Creating and developing a garden was a well respected pastime for the Aztec/Mexica élite, highly organised with teams of professional gardeners - who linked their expert knowledge of plants to the sacred calendar - and made possible by the accumulated wealth of the Aztec state. Writing of one of the many palaces that so astounded the Spanish with its beauty, Susan Toby Evans explains some of the ‘nitty-gritty’ behind the scenes:
 
 Labour crews performing tribute obligations built the place, dug the ponds, plastered them, brought the stone and timbers and plants - all of this magnificence was paid for by the Aztec empire. And the design... reveals how Aztec [rulers] were kept in contact with affairs of state - canals brought canoes directly to the palaces... just as limousines and helicopters today ferry executive officers of business and government from one important meeting to another.

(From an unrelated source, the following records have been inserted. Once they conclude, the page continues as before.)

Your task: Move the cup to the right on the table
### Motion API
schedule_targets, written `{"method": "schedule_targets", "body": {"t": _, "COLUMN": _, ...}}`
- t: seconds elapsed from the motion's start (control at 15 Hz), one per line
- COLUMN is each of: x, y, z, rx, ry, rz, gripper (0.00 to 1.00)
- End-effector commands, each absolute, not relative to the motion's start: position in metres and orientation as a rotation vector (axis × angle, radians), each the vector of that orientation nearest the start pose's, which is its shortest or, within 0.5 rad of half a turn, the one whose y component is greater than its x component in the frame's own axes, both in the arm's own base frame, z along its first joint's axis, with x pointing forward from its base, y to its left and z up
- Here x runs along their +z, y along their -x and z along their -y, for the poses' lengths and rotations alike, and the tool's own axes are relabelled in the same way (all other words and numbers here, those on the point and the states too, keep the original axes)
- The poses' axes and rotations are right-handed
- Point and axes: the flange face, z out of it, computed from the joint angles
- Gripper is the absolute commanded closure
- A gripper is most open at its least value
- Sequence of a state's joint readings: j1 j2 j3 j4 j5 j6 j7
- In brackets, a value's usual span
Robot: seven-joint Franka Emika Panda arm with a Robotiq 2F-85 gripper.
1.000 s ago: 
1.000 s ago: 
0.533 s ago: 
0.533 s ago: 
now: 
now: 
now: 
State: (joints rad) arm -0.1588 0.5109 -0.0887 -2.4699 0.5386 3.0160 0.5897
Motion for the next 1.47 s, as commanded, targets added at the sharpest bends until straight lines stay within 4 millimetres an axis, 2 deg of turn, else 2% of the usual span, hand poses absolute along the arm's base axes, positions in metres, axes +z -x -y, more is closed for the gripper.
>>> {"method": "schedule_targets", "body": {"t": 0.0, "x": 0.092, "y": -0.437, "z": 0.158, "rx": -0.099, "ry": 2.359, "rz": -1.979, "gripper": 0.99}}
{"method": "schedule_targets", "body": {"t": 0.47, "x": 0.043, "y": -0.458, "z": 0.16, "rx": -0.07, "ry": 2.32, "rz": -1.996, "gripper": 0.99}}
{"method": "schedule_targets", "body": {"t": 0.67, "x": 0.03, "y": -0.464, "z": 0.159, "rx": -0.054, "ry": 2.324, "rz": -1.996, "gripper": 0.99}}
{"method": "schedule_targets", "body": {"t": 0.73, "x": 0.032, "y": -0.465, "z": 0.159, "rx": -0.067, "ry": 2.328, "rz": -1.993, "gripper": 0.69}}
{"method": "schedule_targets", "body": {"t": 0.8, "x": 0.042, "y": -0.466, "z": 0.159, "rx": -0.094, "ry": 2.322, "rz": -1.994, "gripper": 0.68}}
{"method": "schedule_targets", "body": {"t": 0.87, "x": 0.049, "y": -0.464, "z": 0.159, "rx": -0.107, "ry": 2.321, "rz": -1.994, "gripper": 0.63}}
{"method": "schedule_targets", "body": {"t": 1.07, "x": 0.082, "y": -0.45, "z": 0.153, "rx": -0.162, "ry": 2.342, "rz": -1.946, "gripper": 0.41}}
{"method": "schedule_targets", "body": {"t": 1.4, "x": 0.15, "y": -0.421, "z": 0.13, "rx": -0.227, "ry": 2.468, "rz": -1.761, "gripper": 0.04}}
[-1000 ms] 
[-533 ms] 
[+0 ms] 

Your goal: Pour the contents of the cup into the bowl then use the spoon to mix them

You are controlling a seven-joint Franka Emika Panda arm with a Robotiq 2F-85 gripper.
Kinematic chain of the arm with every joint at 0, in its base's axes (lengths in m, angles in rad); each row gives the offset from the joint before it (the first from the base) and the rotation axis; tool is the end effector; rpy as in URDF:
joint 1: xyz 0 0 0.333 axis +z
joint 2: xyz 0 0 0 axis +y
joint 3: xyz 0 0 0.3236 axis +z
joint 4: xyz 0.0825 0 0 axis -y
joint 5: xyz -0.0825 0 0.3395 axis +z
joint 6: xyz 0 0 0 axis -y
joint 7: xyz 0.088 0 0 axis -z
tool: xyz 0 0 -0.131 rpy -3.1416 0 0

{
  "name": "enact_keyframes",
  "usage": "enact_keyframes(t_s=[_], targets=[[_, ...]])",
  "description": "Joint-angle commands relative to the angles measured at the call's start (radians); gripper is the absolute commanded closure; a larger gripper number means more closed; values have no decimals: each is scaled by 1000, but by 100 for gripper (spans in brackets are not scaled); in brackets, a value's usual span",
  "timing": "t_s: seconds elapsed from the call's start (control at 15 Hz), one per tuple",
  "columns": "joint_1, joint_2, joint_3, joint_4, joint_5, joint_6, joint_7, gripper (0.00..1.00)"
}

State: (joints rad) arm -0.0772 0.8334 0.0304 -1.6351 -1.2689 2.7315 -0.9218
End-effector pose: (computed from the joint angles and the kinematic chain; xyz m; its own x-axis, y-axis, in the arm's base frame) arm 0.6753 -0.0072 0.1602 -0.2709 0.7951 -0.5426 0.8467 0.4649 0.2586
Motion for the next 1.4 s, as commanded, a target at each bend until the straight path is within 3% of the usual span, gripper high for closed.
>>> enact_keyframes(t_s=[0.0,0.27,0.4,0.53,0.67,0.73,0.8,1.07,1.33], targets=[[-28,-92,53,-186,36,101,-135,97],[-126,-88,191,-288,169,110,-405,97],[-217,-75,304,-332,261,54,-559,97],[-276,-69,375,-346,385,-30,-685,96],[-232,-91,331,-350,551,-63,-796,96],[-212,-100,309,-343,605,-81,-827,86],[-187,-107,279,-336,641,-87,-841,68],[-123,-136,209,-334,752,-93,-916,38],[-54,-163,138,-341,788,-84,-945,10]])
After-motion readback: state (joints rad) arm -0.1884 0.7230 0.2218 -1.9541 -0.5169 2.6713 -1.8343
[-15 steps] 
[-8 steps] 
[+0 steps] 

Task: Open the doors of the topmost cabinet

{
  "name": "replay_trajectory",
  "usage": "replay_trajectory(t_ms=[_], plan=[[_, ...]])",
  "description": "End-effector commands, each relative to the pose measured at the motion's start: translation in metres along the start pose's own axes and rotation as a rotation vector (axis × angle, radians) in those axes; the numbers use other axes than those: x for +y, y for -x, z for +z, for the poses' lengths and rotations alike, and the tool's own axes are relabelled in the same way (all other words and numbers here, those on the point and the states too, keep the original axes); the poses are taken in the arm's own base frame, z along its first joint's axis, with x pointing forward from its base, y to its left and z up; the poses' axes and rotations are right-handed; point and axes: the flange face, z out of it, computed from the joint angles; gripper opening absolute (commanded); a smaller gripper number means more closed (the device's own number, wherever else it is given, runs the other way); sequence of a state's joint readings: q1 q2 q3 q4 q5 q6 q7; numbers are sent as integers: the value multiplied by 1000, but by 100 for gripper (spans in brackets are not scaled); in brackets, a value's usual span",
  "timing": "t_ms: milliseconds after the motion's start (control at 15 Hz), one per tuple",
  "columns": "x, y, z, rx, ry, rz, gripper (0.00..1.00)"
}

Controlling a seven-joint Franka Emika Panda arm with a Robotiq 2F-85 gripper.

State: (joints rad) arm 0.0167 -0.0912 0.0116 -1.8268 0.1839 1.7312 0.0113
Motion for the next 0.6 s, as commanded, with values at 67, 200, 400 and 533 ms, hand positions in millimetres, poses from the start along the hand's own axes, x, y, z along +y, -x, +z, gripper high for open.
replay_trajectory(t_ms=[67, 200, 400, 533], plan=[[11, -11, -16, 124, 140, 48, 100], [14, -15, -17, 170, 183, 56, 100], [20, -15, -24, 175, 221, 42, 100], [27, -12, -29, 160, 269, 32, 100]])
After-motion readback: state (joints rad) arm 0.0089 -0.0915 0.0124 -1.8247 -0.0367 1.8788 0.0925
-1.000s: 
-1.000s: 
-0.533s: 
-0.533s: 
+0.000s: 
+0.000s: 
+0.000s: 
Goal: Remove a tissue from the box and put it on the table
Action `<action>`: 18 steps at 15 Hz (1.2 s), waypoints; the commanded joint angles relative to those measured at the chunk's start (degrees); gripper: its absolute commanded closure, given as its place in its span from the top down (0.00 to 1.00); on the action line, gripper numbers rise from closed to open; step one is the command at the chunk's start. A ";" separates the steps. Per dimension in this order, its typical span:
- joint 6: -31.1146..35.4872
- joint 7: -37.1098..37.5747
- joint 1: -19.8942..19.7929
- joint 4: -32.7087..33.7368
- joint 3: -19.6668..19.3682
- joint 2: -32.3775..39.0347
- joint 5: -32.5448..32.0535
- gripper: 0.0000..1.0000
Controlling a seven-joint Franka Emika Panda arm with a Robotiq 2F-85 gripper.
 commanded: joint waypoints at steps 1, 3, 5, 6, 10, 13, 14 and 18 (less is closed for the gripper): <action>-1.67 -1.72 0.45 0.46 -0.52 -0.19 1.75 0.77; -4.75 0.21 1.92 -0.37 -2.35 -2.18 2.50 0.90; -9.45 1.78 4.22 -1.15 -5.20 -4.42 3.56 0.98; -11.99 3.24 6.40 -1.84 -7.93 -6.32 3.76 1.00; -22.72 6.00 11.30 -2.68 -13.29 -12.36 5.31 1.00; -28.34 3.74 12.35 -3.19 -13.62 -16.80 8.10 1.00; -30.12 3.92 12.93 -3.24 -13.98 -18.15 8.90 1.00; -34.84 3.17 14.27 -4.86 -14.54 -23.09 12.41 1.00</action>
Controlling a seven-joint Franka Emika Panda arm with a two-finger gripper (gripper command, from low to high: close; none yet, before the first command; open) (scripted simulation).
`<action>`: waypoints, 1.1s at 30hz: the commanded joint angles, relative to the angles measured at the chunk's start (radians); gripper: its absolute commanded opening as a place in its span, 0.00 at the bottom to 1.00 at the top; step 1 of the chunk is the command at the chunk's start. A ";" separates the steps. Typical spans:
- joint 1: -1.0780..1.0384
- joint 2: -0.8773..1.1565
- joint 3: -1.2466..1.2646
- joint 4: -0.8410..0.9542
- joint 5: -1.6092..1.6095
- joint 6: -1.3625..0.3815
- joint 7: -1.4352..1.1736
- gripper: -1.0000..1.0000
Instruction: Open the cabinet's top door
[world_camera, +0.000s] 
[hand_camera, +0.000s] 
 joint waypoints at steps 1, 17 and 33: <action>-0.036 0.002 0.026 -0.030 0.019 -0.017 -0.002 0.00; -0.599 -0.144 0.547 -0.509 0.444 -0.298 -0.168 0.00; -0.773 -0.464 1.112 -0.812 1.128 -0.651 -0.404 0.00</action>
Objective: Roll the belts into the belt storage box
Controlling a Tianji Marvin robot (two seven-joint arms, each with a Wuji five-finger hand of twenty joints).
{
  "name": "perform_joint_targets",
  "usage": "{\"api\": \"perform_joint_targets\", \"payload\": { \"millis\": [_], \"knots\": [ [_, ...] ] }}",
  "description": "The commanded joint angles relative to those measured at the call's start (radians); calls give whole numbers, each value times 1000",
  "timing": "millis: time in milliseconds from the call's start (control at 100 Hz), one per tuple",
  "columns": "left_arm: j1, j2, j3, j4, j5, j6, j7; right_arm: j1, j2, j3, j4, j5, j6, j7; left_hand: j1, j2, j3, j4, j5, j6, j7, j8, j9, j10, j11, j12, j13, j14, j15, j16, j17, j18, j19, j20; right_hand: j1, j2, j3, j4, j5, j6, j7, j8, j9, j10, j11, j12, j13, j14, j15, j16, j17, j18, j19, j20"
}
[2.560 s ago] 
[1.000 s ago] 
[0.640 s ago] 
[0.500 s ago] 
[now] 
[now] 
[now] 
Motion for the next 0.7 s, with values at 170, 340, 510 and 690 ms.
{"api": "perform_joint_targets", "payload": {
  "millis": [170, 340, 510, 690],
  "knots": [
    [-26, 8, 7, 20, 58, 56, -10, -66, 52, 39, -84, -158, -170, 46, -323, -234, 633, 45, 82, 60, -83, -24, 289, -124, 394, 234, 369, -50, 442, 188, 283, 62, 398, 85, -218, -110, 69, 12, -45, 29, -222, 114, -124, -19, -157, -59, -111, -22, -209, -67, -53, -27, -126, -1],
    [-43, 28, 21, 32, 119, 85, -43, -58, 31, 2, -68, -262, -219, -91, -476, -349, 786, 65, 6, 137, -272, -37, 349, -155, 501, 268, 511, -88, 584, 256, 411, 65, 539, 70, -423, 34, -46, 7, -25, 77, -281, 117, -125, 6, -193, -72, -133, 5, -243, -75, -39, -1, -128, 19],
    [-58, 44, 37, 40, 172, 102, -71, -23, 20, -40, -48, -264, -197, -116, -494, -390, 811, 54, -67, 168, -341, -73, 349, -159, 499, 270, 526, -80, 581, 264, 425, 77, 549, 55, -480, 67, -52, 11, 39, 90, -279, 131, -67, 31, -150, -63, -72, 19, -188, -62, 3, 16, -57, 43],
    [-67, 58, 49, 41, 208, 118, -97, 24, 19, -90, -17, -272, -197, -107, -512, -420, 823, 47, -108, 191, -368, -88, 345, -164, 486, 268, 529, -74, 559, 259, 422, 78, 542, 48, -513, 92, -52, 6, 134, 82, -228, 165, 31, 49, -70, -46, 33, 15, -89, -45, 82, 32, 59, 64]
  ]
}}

So highly developed and regulated was the art of gardening that strict laws preventing commoners from growing (or picking) certain flowers helped the nobility to display their rank and privileges in a direct (and colourful) way...

Whilst the Spanish constantly only used one word - ‘rose’ - to describe any large, colourful flower, Mexica horticulturalists had already developed an entire scientific system for plant names, combining terms that referred to a plant’s key characteristics (appearance, colour, habitat, medicinal properties etc.) Phil Clark lists the following examples:-
• Aquatic - at(l)
• Medicinal - patli
• Herb - xihuitl
• Edible quilitl
• Shrub quatzin
• Tree quahuitl
• Spiny huiztli
• Flower-bearing xochitl
• Fruit-bearing:
- acid fruits xocotl
- sweet, fleshy fruits zapotla

It’s a sad fact today that not a single Aztec garden plan remains, and we’re left, ironically, with the - in some cases quite detailed - descriptions written by the Spanish conquerors before they ravaged what must have been a truly beautiful landscape.

Moctezuma II kept three pleasure gardens - at his Tenochtitlan palace, as part of the cypress park and hanging gardens at Chapultepec, and at Iztapalapa. In his second letter to Charles V, in 1520, Cortés described the palace garden of Cuitlahuac (Moctezuma’s brother) at Iztapalapa in glowing terms:-

There are... very refreshing gardens with many trees and sweet-scented flowers, bathing places of fresh water, well constructed and having steps leading down to the bottom. [There was also] a large orchard near the house overlooked by a high terrace with many beautiful corridors and rooms. Within the orchard is a great square pool of fresh water, very well constructed, with sides of handsome masonry, around which runs a walk with a well-laid pavement of tiles, so wide that four persons can walk abreast on it, and 400 paces square, making in all 1,600 paces. On the other side of this promenade toward the wall of the garden are hedges of lattice work made of cane, behind which are all sorts of plantations of trees and aromatic herbs. The pool contains many fish and different kinds of waterfowl.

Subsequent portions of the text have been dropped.